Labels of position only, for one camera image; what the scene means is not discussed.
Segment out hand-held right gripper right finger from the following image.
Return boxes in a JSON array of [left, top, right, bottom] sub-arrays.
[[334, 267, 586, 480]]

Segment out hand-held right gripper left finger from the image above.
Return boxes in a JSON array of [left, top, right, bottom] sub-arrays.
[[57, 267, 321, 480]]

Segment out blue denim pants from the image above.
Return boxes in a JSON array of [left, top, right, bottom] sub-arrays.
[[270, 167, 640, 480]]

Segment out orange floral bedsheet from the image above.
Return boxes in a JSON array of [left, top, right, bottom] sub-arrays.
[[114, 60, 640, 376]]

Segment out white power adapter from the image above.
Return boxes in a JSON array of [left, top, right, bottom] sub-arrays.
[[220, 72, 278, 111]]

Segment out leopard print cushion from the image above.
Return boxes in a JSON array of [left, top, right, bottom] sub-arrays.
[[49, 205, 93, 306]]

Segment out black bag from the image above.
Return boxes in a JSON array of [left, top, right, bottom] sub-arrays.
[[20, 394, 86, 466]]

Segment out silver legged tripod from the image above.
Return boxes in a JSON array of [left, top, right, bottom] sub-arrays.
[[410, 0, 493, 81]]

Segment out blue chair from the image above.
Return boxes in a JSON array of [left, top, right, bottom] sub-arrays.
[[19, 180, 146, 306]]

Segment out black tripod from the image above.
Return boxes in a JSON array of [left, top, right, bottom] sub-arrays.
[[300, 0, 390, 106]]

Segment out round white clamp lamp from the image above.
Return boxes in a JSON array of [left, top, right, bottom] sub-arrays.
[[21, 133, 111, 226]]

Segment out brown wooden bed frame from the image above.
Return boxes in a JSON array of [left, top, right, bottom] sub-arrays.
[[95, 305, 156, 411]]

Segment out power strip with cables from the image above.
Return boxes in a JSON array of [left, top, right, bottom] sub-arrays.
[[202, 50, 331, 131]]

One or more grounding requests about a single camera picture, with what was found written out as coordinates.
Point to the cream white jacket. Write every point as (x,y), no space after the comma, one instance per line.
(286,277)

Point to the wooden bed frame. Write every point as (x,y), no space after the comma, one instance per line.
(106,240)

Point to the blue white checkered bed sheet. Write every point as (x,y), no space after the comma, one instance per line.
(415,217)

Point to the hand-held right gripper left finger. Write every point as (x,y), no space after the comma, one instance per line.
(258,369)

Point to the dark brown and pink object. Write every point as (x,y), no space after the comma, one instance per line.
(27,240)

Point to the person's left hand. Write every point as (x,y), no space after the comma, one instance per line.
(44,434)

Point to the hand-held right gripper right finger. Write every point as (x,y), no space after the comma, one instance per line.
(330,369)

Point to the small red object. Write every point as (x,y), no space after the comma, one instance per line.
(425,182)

--------

- _Work required_
The full listing should be duplicated exactly, line by line.

- _The completed task_
Labels of position only, for one camera image; what the scene means is not discussed.
Segment out hand-held right gripper right finger from the following image.
Return boxes in a JSON array of [left, top, right, bottom] sub-arrays.
[[334, 267, 586, 480]]

Segment out hand-held right gripper left finger from the image above.
Return boxes in a JSON array of [left, top, right, bottom] sub-arrays.
[[57, 267, 321, 480]]

Segment out blue denim pants from the image above.
Return boxes in a JSON array of [left, top, right, bottom] sub-arrays.
[[270, 167, 640, 480]]

Segment out orange floral bedsheet from the image above.
Return boxes in a JSON array of [left, top, right, bottom] sub-arrays.
[[114, 60, 640, 376]]

Segment out white power adapter from the image above.
Return boxes in a JSON array of [left, top, right, bottom] sub-arrays.
[[220, 72, 278, 111]]

Segment out leopard print cushion from the image above.
Return boxes in a JSON array of [left, top, right, bottom] sub-arrays.
[[49, 205, 93, 306]]

Segment out black bag from the image above.
Return boxes in a JSON array of [left, top, right, bottom] sub-arrays.
[[20, 394, 86, 466]]

Segment out silver legged tripod from the image above.
Return boxes in a JSON array of [left, top, right, bottom] sub-arrays.
[[410, 0, 493, 81]]

Segment out blue chair from the image above.
Return boxes in a JSON array of [left, top, right, bottom] sub-arrays.
[[19, 180, 146, 306]]

Segment out black tripod from the image above.
Return boxes in a JSON array of [left, top, right, bottom] sub-arrays.
[[300, 0, 390, 106]]

Segment out round white clamp lamp from the image above.
Return boxes in a JSON array of [left, top, right, bottom] sub-arrays.
[[21, 133, 111, 226]]

Segment out brown wooden bed frame from the image above.
Return boxes in a JSON array of [left, top, right, bottom] sub-arrays.
[[95, 305, 156, 411]]

Segment out power strip with cables from the image above.
Return boxes in a JSON array of [left, top, right, bottom] sub-arrays.
[[202, 50, 331, 131]]

One or more grounding requests about a single camera picture, with what was found written out as coordinates.
Point to the cream white jacket. Write every point as (x,y), no space after the comma, one instance per line.
(286,277)

Point to the wooden bed frame. Write every point as (x,y), no space after the comma, one instance per line.
(106,240)

Point to the blue white checkered bed sheet. Write every point as (x,y), no space after the comma, one instance per line.
(415,217)

Point to the hand-held right gripper left finger. Write every point as (x,y), no space after the comma, one instance per line.
(258,369)

Point to the dark brown and pink object. Write every point as (x,y), no space after the comma, one instance per line.
(27,240)

Point to the person's left hand. Write every point as (x,y), no space after the comma, one instance per line.
(44,434)

Point to the hand-held right gripper right finger. Write every point as (x,y), no space after the comma, one instance per line.
(330,369)

Point to the small red object. Write every point as (x,y), no space after the comma, one instance per line.
(425,182)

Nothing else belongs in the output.